Он с благодарностью поглядел на Берзинь, погладил ее волосы. Анна застонала от его прикосновения и закрыла глаза.
— Ты не боись, Аня, все, что ты сказала… Я — могила!
— Я люблю тебя, Сережа! Ты во мне бабу разбудил, а это дороже их гребаной политики. — Она взяла его руку и стала нежно целовать ее, как собачонка лижет руку хозяину в благодарность за ласку.
— Что посоветуешь? — спросил Есенин. — Ведь ты у меня единственный настоящий друг! Как быть?
— Я теперь и сама не знаю, кто из претендентов — козырная карта… Чувствую только, неправильный выбор — это не только потеря места под большевистским солнцем, но и трагическая участь игроков!
— Вот я и попал в эту воронку! Затянули, мать их!.. Ай! Хер с ними! — махнул он отчаянно рукой. — Двум смертям не бывать, а одной не миновать!
В этой жизни умирать не ново,
Но и жить, конечно, не новей.
А? Как тебе? Хорошие строчки сложились?.. «Но и жить, конечно, не новей»?..
— Мне не нравятся, — серьезно ответила Анна. — Я прошу тебя: ложись в больницу, там тебя не достанут! Я подниму всех на ноги, задействую все свои связи! Я горло за тебя перегрызу! Я люблю тебя, Сереженька, ох, как я тебя люблю!
Есенин привлек ее к себе и крепко поцеловал.

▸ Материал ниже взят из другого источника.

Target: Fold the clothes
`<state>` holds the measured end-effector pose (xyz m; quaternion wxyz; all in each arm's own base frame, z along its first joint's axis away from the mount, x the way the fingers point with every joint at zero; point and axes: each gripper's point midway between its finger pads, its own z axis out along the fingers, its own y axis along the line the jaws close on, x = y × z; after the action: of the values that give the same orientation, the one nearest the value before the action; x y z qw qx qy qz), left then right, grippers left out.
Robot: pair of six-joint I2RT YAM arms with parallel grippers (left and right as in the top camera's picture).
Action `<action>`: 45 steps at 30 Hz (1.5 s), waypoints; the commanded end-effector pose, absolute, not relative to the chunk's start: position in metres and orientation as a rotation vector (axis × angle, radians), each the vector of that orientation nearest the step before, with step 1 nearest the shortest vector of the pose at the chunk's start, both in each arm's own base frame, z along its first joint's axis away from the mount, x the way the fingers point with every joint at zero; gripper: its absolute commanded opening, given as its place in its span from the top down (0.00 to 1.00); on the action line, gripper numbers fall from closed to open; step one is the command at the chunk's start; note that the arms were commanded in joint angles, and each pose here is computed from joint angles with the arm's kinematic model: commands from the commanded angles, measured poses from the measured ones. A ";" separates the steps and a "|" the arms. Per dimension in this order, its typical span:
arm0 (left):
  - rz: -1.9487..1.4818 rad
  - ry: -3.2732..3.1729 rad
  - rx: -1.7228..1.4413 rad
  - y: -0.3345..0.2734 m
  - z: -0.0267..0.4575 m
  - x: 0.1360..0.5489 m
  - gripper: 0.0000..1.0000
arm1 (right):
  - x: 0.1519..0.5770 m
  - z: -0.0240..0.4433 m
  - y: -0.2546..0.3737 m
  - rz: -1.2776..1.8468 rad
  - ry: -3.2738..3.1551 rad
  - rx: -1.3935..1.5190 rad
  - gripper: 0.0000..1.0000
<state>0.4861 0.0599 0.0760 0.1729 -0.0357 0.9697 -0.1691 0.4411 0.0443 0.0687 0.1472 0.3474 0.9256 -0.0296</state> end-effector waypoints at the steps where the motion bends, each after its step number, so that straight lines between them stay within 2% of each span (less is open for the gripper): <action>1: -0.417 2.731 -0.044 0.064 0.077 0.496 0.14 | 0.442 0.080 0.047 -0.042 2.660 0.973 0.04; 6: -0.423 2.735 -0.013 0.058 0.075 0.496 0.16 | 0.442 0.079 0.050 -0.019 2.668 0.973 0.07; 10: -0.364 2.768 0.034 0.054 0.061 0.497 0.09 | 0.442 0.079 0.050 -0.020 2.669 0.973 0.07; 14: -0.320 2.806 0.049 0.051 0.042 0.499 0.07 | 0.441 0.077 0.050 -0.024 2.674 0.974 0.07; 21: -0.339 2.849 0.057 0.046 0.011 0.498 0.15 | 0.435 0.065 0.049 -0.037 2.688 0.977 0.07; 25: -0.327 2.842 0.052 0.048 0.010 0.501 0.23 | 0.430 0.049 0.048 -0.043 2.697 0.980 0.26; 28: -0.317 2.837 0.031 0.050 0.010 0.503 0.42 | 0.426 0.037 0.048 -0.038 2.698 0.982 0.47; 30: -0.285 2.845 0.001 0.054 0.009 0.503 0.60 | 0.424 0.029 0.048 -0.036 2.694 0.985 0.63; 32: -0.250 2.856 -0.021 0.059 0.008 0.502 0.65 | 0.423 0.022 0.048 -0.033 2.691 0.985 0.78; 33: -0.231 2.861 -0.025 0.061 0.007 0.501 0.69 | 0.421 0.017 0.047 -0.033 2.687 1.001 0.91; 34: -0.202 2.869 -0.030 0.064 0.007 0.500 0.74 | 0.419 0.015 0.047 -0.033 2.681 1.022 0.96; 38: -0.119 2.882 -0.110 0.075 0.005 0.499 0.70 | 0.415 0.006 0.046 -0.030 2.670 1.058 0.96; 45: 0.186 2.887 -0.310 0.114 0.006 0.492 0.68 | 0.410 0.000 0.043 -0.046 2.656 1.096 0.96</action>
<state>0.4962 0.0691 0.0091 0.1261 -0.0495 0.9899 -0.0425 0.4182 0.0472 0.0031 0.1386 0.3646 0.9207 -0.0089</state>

— Спасибо тебе, Аня!.. Пойду я… — сказал он, вставая. Увидев ее тревожный взгляд, усмехнулся: — Не бойся, я пить не буду! — Остановившись у двери, поманил ее к себе и, когда Анна подошла, прошептал: — Хорошо как ты мне все объяснила… Так просто… «Если не с нами, значит, против нас!..»
— Ты к Толстой? — спросила Анна, опустив глаза.
Но Есенин поднял ее голову за подбородок:
— К Наседкину! С Сонькой все! Не могу… физически не могу, задыхаюсь!
Берзинь радостно вспыхнула:
— А хочешь, ночуй здесь, на диване. Я запру тебя и уйду! А?..
— Ты уйдешь? Не верю! — засмеялся Есенин. — Если ты меня запрешь, куда мне по нужде сходить, если припрет?.. В горшок цветочный под фикусом? Ладно, Аня… все будет хорошо!.. До свиданья, друг мой, до свиданья! Здорово! Это и будет первой строчкой: «До свиданья, друг мой, до свиданья!» Все, пока, товарищ Берзинь! Адью! — шутливо помахал он на прощанье рукой.